Orbital graphs of primitive permutation groups

Lead Research Organisation: Imperial College London
Department Name: Mathematics

Abstract

The project aims to study certain families of graphs associated with primitive permutation groups, which are the basic building blocks for all groups of permutations. If G is a group acting transitively on a set X, then each orbit of X on the Cartesian product X x X can be regarded as the set of edges of a graph with vertex set X, on which G acts edge-transitively. These are called the orbital graphs associated with G. A well-known criterion of D Higman states that the orbital graphs are all connected if and only if the action of G on X is primitive. There has been recent work on classifying infinite classes of finite primitive groups for which the diameters of all the orbital graphs are bounded by some fixed constant. This work was originally motivated by questions in the area of model theory, a branch of mathematical logic - one reason being that the ultraproduct of the groups in such a bounded class is a well-defined object with many interesting properties. The classification just mentioned is somewhat qualitative - for example, given an explicit bound d, it does not give explicit families of groups for which the orbital diameters are bounded by d.
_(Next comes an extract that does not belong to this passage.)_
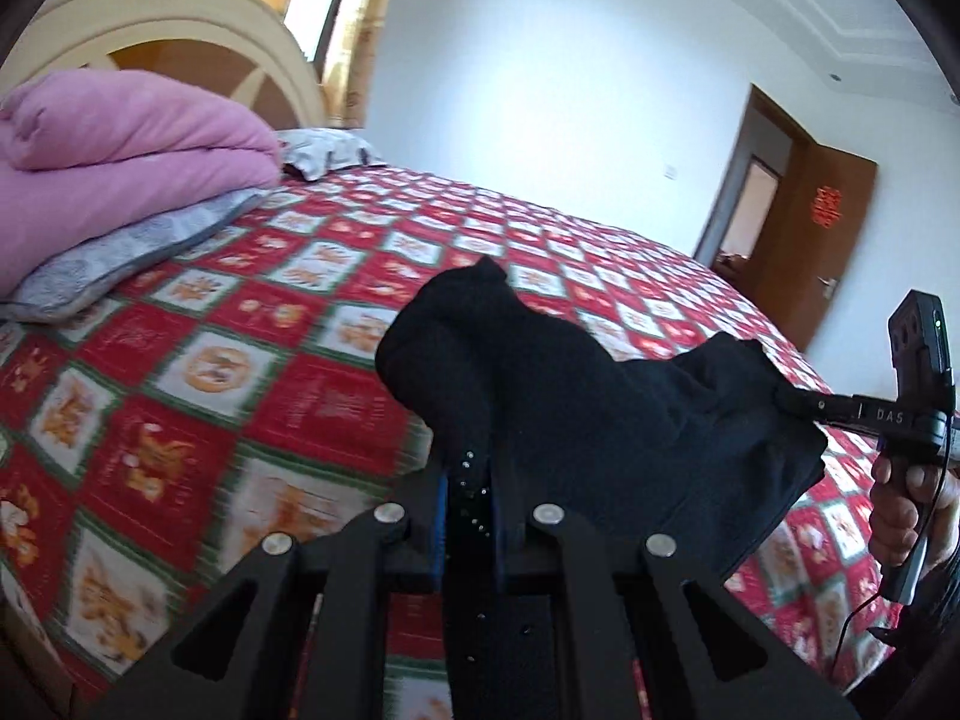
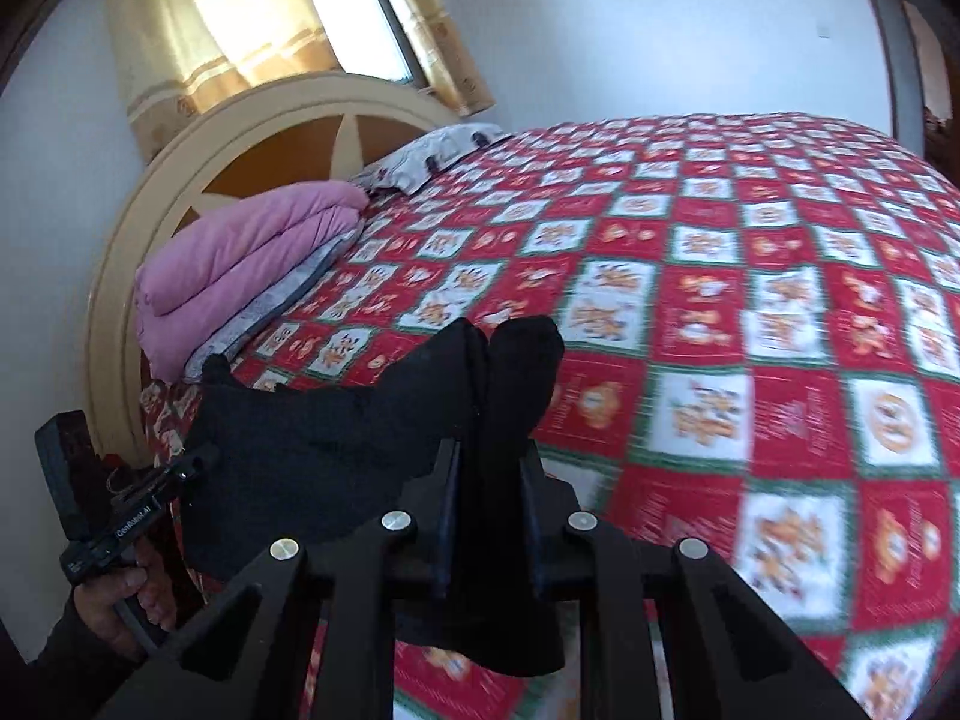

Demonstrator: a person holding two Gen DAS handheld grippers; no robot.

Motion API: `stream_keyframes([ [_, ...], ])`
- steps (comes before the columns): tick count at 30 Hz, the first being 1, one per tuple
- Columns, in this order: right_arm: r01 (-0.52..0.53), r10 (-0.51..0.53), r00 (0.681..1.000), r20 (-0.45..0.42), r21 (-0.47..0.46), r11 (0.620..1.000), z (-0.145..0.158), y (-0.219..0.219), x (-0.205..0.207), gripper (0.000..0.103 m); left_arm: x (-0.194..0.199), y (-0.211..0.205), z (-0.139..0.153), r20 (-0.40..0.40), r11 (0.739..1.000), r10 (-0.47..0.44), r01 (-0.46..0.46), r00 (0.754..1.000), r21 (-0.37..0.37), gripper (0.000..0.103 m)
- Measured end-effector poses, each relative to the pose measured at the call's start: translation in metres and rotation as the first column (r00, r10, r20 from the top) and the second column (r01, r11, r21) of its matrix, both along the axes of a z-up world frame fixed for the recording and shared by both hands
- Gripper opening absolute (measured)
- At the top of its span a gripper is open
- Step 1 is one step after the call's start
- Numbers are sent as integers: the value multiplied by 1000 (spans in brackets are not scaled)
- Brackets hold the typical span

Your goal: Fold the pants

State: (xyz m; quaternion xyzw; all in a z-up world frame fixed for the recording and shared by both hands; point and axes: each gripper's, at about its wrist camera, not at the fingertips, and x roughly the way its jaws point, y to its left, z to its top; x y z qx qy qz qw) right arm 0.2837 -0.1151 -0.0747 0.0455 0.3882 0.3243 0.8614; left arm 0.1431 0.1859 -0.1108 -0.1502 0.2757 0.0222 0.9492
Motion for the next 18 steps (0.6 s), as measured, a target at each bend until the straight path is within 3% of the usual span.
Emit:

Such explicit results would be extremely interesting, and would give rise to new families of closely related edge-transitive graphs of small diameters. Even for d = 2 or 3, very few such families are known. This project aims to find and classify such families explicitly, and investigate some of their basic properties. It is a new direction at the interface between group theory and algebraic combinatorics, arising from applications in mathematical logic. The planned methodology will be largely algebraic, a mixture of group theory (mainly permutation groups and finite and algebraic simple groups), together with algebraic graph theory. It is aligned to the EPSRC Research Area of Algebra within the Strategic Theme of the Mathematical Sciences.